From what I understand, you'll have 14 years to do conversions before RMDs. I'm guessing you have room to convert ~$300K to the top of the 24% bracket. That depends on how much other regular income you have, and what deductions you can take. It may be more than $300K.

14 years of that means you can convert $4.2M. That's a pretty darned good chunk! The tIRA will be growing as you convert. Does your math include a spreadsheet showing growth of the tIRA while you convert? You could model a few different assumptions on growth.

Once you've run this it should be pretty easy to compare it to doing no conversions, and seeing how large the tIRA grows that way. It will be quite a bit more. People seem to get hung up with not really making progress on converting a large tIRA, but if you compare it to doing no conversions you'll see what progress you really are making.

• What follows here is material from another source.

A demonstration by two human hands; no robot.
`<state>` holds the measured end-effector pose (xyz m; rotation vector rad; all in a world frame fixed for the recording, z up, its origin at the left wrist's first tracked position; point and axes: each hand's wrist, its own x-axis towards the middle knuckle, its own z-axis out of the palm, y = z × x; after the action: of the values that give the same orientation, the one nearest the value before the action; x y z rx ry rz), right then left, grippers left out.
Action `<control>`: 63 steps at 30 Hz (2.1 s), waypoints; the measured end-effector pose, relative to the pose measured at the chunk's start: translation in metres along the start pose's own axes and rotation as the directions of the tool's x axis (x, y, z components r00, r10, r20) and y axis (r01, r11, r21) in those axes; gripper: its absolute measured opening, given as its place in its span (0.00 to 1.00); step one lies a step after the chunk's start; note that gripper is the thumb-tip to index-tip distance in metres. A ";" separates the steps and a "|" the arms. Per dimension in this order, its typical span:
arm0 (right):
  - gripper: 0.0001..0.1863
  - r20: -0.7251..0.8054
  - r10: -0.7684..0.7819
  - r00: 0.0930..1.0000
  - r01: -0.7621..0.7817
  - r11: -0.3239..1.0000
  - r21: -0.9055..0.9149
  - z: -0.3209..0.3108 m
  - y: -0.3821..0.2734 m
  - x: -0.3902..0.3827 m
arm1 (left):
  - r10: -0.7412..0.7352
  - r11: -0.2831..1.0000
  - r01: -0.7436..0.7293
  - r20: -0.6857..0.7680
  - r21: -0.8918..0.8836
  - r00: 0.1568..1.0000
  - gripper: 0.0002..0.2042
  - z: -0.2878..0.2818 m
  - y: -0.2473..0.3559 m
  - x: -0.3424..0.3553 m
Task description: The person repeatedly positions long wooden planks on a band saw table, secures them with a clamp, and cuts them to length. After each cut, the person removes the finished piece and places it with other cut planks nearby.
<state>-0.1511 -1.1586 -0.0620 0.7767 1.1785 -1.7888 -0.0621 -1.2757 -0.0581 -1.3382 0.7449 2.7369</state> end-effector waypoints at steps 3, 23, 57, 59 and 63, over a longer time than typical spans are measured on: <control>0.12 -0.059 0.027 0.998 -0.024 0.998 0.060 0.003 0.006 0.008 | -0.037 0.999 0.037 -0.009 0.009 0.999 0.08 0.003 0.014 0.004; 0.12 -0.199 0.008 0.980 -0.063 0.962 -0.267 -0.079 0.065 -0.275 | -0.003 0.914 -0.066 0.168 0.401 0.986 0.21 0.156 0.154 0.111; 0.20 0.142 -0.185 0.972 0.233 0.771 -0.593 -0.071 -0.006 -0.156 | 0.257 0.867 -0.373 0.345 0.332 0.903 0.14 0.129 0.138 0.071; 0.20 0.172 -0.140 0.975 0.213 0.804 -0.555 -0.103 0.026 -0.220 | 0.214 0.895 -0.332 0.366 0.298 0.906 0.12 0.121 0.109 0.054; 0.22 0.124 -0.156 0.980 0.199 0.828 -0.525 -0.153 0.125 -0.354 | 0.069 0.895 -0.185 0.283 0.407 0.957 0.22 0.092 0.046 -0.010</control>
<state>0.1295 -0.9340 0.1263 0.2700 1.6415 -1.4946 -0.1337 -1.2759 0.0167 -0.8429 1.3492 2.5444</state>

Then look at what RMDs will be in each situation. This will tell you whether it is worth converting into the 32% bracket. Without seeing assumptions and numbers we're really just guessing on the 32% question. If it's close, I'd be inclined to go to the top of 32% for a few years with the threat of higher taxes resuming in 2026, and dropping back if taxes do go higher.
I agree with the first part of your post.

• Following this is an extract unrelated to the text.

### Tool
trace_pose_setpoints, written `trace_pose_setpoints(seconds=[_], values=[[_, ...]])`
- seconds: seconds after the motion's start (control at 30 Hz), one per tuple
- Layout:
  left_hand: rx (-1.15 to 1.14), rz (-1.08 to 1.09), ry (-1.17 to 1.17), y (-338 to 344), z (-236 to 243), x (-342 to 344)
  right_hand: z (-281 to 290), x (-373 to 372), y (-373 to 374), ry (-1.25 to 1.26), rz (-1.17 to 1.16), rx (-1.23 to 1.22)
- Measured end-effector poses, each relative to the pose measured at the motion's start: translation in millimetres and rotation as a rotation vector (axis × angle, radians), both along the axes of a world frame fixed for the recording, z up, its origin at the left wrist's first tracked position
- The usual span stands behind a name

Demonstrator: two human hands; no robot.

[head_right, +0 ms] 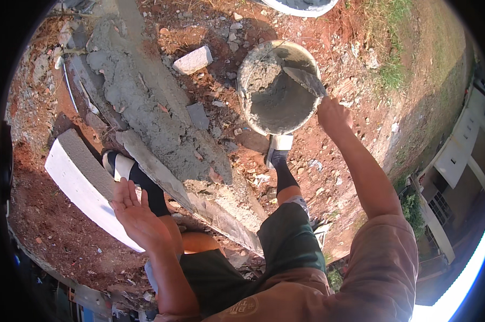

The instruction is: The person scoops wet cement from a bucket with a trowel and spreads it along a narrow trench. They place a long concrete block into the trench, press it into the mortar, and tap it with the trowel to level it. The person repeats this process by applying more cement and setting another block in line.

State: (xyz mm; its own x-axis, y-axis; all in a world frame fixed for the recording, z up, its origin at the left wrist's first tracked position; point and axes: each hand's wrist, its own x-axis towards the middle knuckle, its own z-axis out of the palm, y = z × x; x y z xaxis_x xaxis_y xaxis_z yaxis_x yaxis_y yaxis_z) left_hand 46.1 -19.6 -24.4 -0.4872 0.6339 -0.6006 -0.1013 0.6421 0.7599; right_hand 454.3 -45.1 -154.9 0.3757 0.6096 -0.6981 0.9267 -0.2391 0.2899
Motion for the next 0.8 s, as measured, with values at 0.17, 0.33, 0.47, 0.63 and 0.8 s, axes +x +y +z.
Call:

Regarding the last paragraph of your post, it's pretty easy to do a rough swag using nominal numbers and the rule of 70/72:

OP appears to have a $6M 401(k). Fourteen/fifteen years and the rule of 70/72 assuming 10% return (people can argue with that assumption, OP should substitute their own opinion) implies two doublings, so that becomes $24M at RMD time.

The new age 72 divisor is 27.4. $24M / 27.4 = $876K. The top of the 35% bracket in 2021 is $523,600. Brackets are adjusted for inflation; at 2% per year (again, OP, make your own assumption) for 15 years that works out to about $705K in 2036.

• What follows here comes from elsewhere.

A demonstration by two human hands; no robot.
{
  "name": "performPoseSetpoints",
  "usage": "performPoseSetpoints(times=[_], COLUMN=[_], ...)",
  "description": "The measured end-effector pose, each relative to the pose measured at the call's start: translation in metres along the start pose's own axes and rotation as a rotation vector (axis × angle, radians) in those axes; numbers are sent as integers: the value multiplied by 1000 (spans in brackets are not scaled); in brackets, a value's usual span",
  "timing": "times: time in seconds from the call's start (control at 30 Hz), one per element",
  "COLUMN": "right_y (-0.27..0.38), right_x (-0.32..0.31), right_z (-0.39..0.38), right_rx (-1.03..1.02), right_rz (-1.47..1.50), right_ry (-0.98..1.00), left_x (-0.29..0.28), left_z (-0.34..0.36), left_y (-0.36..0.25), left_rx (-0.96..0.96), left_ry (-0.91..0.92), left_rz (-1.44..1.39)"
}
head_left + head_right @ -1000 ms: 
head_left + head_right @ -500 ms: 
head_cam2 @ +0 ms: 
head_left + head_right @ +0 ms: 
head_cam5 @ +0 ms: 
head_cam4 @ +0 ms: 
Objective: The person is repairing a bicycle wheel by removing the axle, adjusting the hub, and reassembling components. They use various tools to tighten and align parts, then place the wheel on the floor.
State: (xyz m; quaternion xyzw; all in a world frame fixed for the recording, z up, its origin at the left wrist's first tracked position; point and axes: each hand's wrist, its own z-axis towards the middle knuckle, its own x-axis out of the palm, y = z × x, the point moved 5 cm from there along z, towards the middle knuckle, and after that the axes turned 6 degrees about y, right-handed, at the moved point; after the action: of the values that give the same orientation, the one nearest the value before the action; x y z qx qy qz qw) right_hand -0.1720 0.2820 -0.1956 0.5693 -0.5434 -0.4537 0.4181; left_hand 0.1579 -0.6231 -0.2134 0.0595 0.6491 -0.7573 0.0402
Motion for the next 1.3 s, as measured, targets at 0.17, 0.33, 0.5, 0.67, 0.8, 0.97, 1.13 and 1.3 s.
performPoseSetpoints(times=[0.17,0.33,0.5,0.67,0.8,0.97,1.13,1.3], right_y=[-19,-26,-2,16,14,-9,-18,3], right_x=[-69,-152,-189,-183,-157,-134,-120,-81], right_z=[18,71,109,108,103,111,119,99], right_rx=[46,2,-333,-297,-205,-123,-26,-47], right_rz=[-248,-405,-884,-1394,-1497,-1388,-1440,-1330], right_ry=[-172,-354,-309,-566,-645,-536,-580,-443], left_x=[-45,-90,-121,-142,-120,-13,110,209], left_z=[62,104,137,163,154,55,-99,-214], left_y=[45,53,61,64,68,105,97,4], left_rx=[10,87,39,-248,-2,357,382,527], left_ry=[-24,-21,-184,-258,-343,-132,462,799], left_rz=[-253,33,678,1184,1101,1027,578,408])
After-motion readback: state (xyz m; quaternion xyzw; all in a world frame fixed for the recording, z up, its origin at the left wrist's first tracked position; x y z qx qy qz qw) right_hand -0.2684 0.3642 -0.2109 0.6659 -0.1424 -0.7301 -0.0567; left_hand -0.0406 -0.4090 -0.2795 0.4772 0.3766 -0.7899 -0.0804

OP's and his wife's SS will probably more than wipe out OP's standard deduction.

IRMAA makes the situation even worse.

State taxes are probably a wash unless OP plans to move to another state.

The above is a rough estimate, but if I were in OP's shoes, I'd convert to the top of the 32% bracket, especially if I could pay the taxes from the taxable account (which OP looks like they can do).

Logically it might even make sense to convert some into the 35% bracket, although the savings there are probably minimal and harder to make an argument for.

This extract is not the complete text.